#### [WORK REQUIRED]
Print all the records exactly as they stand.

#### [SUPPLIED MATERIAL]
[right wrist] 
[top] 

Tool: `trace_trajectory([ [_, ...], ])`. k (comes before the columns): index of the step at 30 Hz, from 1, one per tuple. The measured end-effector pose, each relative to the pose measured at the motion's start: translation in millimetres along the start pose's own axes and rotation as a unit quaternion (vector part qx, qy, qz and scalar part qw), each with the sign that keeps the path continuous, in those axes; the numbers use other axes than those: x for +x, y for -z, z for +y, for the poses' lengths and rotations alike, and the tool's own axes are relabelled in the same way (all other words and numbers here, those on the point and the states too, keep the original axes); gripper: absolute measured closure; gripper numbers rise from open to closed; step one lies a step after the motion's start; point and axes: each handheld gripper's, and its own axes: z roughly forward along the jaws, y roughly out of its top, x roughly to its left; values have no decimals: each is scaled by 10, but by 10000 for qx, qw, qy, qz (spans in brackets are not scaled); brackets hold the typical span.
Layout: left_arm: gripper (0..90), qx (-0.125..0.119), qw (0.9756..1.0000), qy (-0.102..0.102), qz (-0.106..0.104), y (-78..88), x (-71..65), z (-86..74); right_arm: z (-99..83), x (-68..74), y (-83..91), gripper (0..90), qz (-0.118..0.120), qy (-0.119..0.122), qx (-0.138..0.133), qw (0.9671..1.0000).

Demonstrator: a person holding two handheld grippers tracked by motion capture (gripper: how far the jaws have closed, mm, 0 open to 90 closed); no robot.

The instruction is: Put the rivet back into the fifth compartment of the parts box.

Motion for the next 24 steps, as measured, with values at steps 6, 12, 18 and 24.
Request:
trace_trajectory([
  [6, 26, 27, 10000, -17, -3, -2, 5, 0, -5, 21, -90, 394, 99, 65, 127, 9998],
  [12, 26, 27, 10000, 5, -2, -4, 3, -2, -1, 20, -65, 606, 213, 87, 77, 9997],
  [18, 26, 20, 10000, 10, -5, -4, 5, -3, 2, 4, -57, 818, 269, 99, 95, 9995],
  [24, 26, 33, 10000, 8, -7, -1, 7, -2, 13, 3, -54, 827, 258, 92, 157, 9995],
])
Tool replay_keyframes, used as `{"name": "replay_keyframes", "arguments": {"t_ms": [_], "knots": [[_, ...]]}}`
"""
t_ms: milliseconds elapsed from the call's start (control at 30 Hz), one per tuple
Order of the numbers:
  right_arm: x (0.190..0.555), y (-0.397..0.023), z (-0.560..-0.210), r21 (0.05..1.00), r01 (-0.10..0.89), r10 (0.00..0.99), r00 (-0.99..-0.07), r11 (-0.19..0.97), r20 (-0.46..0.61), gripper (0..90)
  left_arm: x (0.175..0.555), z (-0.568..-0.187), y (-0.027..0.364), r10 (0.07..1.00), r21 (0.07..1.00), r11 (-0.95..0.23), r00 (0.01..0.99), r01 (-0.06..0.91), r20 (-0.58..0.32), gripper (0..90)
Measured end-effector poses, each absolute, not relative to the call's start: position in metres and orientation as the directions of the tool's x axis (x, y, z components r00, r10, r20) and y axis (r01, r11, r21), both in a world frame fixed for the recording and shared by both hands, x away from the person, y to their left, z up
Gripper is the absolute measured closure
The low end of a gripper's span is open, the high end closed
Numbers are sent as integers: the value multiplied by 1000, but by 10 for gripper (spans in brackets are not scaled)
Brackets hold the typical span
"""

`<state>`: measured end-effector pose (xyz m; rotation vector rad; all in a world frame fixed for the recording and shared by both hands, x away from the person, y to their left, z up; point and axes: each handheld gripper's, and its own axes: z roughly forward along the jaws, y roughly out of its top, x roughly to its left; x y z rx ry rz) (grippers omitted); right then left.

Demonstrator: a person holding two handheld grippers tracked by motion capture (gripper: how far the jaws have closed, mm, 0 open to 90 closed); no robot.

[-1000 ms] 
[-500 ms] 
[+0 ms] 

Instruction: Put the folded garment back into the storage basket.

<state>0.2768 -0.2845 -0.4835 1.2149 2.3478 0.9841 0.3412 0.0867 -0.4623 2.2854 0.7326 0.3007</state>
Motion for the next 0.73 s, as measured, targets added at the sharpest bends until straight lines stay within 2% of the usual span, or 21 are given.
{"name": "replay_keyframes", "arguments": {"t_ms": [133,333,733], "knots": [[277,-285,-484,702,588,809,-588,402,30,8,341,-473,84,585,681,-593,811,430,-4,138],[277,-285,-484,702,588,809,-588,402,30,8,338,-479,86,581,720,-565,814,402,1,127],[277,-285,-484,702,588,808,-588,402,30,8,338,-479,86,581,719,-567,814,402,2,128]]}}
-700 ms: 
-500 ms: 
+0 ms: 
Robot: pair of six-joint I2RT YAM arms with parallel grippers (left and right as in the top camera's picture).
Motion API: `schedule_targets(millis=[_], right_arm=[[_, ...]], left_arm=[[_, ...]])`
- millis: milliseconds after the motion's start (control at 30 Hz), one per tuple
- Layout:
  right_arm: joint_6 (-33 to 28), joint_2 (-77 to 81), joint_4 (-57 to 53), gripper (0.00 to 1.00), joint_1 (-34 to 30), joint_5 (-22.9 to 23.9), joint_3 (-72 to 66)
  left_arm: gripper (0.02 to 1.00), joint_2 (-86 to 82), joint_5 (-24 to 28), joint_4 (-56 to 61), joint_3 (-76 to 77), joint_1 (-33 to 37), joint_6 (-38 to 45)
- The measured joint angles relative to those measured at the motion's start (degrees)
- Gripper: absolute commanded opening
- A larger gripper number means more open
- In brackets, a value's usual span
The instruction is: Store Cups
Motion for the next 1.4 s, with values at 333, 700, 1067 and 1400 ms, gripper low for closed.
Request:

#### [RESPONSE TO THE EXERCISE]
[right wrist] 
[top] 

Tool: `trace_trajectory([ [_, ...], ])`. k (comes before the columns): index of the step at 30 Hz, from 1, one per tuple. The measured end-effector pose, each relative to the pose measured at the motion's start: translation in millimetres along the start pose's own axes and rotation as a unit quaternion (vector part qx, qy, qz and scalar part qw), each with the sign that keeps the path continuous, in those axes; the numbers use other axes than those: x for +x, y for -z, z for +y, for the poses' lengths and rotations alike, and the tool's own axes are relabelled in the same way (all other words and numbers here, those on the point and the states too, keep the original axes); gripper: absolute measured closure; gripper numbers rise from open to closed; step one lies a step after the motion's start; point and axes: each handheld gripper's, and its own axes: z roughly forward along the jaws, y roughly out of its top, x roughly to its left; values have no decimals: each is scaled by 10, but by 10000 for qx, qw, qy, qz (spans in brackets are not scaled); brackets hold the typical span.
Layout: left_arm: gripper (0..90), qx (-0.125..0.119), qw (0.9756..1.0000), qy (-0.102..0.102), qz (-0.106..0.104), y (-78..88), x (-71..65), z (-86..74); right_arm: z (-99..83), x (-68..74), y (-83..91), gripper (0..90), qz (-0.118..0.120), qy (-0.119..0.122), qx (-0.138..0.133), qw (0.9671..1.0000).

Demonstrator: a person holding two handheld grippers tracked by motion capture (gripper: how far the jaws have closed, mm, 0 open to 90 closed); no robot.

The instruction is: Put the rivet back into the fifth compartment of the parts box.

Motion for the next 24 steps, as measured, with values at steps 6, 12, 18 and 24.
Request:
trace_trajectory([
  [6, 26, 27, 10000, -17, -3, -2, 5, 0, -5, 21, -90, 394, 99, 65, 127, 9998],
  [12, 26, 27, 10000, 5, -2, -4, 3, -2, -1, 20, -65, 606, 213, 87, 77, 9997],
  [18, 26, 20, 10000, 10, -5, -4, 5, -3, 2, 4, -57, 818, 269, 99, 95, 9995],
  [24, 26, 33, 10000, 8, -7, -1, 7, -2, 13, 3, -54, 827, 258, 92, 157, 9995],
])
Tool replay_keyframes, used as `{"name": "replay_keyframes", "arguments": {"t_ms": [_], "knots": [[_, ...]]}}`
"""
t_ms: milliseconds elapsed from the call's start (control at 30 Hz), one per tuple
Order of the numbers:
  right_arm: x (0.190..0.555), y (-0.397..0.023), z (-0.560..-0.210), r21 (0.05..1.00), r01 (-0.10..0.89), r10 (0.00..0.99), r00 (-0.99..-0.07), r11 (-0.19..0.97), r20 (-0.46..0.61), gripper (0..90)
  left_arm: x (0.175..0.555), z (-0.568..-0.187), y (-0.027..0.364), r10 (0.07..1.00), r21 (0.07..1.00), r11 (-0.95..0.23), r00 (0.01..0.99), r01 (-0.06..0.91), r20 (-0.58..0.32), gripper (0..90)
Measured end-effector poses, each absolute, not relative to the call's start: position in metres and orientation as the directions of the tool's x axis (x, y, z components r00, r10, r20) and y axis (r01, r11, r21), both in a world frame fixed for the recording and shared by both hands, x away from the person, y to their left, z up
Gripper is the absolute measured closure
The low end of a gripper's span is open, the high end closed
Numbers are sent as integers: the value multiplied by 1000, but by 10 for gripper (spans in brackets are not scaled)
Brackets hold the typical span
"""

`<state>`: measured end-effector pose (xyz m; rotation vector rad; all in a world frame fixed for the recording and shared by both hands, x away from the person, y to their left, z up; point and axes: each handheld gripper's, and its own axes: z roughly forward along the jaws, y roughly out of its top, x roughly to its left; x y z rx ry rz) (grippers omitted); right then left.

Demonstrator: a person holding two handheld grippers tracked by motion capture (gripper: how far the jaws have closed, mm, 0 open to 90 closed); no robot.

[-1000 ms] 
[-500 ms] 
[+0 ms] 

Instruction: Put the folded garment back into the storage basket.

<state>0.2768 -0.2845 -0.4835 1.2149 2.3478 0.9841 0.3412 0.0867 -0.4623 2.2854 0.7326 0.3007</state>
Motion for the next 0.73 s, as measured, targets added at the sharpest bends until straight lines stay within 2% of the usual span, or 21 are given.
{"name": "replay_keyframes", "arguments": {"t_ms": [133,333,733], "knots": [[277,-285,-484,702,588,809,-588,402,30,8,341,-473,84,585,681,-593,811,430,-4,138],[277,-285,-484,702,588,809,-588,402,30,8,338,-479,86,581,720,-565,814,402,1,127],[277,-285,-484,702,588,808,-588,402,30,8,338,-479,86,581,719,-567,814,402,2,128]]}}
-700 ms: 
-500 ms: 
+0 ms: 
Robot: pair of six-joint I2RT YAM arms with parallel grippers (left and right as in the top camera's picture).
Motion API: `schedule_targets(millis=[_], right_arm=[[_, ...]], left_arm=[[_, ...]])`
- millis: milliseconds after the motion's start (control at 30 Hz), one per tuple
- Layout:
  right_arm: joint_6 (-33 to 28), joint_2 (-77 to 81), joint_4 (-57 to 53), gripper (0.00 to 1.00), joint_1 (-34 to 30), joint_5 (-22.9 to 23.9), joint_3 (-72 to 66)
  left_arm: gripper (0.02 to 1.00), joint_2 (-86 to 82), joint_5 (-24 to 28), joint_4 (-56 to 61), joint_3 (-76 to 77), joint_1 (-33 to 37), joint_6 (-38 to 45)
- The measured joint angles relative to those measured at the motion's start (degrees)
- Gripper: absolute commanded opening
- A larger gripper number means more open
- In brackets, a value's usual span
The instruction is: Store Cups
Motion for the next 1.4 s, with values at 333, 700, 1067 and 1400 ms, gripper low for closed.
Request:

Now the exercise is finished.